--- Task description ---
In the data below, count every line that holds the string "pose" and reply with the number alone.

--- Given material ---
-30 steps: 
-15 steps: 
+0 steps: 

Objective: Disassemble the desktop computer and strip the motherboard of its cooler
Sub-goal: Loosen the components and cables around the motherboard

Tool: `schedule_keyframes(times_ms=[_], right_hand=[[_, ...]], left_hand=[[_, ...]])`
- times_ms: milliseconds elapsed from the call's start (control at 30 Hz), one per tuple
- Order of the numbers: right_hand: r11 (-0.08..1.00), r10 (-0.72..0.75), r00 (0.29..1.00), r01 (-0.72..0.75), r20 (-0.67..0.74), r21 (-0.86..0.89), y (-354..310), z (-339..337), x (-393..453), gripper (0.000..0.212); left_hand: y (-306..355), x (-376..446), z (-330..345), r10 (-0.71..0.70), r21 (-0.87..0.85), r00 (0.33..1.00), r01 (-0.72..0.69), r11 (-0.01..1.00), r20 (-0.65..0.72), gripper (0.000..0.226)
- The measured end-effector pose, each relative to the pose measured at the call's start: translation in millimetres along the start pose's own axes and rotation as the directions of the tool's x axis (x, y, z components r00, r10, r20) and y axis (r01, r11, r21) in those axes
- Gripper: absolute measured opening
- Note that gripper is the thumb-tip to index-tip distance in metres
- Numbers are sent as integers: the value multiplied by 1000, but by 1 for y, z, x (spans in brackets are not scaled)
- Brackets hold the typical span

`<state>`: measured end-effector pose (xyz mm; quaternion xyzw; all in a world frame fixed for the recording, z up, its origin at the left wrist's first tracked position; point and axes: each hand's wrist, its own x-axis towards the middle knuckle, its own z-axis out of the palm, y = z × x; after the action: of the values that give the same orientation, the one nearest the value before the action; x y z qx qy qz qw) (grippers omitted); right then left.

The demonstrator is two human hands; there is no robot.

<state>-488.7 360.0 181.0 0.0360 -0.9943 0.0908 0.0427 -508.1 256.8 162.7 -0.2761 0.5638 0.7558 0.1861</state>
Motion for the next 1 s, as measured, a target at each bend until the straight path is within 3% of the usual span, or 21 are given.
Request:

--- Answer space ---
2